→ **Directions for this task**: In the entries that follow, the first line to write out is the one containing "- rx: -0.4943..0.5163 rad", and the last is the one containing "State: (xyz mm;". Reproduce that stretch exactly, with nothing before or after it.

Exercise input Start Marker

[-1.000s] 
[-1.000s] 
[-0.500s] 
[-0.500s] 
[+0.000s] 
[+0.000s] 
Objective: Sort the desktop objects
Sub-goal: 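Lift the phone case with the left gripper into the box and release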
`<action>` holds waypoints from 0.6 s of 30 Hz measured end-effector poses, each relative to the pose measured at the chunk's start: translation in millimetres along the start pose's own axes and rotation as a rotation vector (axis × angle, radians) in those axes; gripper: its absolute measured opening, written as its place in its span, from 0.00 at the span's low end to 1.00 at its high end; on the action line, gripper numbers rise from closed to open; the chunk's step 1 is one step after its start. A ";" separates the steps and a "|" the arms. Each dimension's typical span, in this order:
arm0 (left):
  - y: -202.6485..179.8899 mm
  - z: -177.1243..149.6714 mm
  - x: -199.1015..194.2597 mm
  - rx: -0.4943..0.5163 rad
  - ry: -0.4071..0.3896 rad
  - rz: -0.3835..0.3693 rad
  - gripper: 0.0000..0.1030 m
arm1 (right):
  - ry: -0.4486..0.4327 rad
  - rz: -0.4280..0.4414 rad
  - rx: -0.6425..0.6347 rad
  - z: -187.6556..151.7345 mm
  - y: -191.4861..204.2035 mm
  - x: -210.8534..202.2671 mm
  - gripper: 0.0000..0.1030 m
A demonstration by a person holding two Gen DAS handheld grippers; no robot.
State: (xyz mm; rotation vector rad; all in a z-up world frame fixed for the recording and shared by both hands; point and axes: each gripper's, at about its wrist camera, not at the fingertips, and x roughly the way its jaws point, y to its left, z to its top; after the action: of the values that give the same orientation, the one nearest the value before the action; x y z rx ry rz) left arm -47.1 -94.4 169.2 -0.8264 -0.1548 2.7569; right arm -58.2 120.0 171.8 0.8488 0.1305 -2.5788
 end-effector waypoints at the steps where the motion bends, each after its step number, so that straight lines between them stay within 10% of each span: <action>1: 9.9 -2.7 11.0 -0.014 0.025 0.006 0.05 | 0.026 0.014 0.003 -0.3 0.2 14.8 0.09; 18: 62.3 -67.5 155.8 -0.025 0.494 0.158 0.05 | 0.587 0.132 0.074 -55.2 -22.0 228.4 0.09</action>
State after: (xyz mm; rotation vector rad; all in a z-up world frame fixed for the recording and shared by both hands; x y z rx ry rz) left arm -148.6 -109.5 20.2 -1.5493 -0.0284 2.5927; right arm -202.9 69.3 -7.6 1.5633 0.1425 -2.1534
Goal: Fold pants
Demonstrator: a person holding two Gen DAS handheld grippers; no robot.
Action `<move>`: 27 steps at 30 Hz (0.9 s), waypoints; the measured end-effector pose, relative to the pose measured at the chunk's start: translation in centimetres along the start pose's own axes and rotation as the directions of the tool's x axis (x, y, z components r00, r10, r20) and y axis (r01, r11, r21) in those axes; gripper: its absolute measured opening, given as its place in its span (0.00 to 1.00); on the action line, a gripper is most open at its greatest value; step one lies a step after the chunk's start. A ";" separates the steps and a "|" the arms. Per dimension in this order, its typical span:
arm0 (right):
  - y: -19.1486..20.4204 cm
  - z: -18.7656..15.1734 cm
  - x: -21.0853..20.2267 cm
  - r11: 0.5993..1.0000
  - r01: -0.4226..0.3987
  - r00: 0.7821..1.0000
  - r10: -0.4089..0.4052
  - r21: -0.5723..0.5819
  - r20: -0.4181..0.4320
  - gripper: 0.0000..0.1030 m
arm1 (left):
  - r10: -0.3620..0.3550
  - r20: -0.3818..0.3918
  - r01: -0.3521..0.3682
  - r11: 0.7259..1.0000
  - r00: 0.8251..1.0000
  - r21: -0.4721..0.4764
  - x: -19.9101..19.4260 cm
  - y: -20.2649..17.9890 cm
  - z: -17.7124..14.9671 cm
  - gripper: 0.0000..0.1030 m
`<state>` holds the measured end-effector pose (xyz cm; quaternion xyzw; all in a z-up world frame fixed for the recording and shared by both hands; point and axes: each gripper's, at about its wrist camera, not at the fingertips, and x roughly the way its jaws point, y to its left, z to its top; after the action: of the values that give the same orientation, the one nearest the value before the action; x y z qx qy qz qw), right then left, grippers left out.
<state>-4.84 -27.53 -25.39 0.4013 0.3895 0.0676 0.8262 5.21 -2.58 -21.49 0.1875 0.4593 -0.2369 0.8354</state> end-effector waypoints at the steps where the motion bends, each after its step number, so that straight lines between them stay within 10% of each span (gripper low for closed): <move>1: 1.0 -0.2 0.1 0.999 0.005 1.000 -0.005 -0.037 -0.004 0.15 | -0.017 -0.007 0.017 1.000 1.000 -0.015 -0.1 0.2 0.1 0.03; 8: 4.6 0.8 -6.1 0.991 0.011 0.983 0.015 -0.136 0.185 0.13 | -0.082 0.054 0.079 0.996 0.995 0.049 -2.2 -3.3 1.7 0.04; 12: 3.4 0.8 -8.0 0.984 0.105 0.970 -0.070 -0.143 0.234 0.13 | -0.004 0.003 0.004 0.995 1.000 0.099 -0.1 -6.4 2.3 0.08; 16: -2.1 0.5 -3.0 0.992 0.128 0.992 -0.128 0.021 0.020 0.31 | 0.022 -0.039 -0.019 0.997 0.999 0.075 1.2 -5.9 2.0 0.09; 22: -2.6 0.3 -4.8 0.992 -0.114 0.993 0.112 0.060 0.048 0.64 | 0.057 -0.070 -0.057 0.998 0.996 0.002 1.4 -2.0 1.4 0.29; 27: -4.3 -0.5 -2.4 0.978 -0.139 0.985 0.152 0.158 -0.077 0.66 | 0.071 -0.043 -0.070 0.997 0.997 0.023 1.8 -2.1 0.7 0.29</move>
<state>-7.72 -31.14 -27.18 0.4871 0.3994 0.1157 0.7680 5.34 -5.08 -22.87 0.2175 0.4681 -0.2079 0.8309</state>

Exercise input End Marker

→ **Exercise solution**:
  - rx: -0.4943..0.5163 rad
  - ry: -0.4071..0.3896 rad
  - rz: -0.3835..0.3693 rad
  - gripper: 0.0000..0.1030 m
arm1 (right):
  - ry: -0.4486..0.4327 rad
  - rz: -0.4280..0.4414 rad
  - rx: -0.6425..0.6347 rad
  - z: -187.6556..151.7345 mm
  - y: -191.4861..204.2035 mm
  - x: -210.8534..202.2671 mm
  - gripper: 0.0000..0.1030 m
A demonstration by a person holding two Gen DAS handheld grippers; no robot.
State: (xyz mm; rotation vector rad; all in a z-up world frame fixed for the recording and shared by both hands; point and axes: each gripper's, at about its wrist camera, not at the fingertips, and x roughly the way its jaws point, y to its left, z to its top; after the action: of the values that give the same orientation, the one nearest the value before the action; x y z rx ry rz) left arm -47.1 -94.4 169.2 -0.8264 -0.1548 2.7569; right arm -58.2 120.0 171.8 0.8488 0.1305 -2.5788

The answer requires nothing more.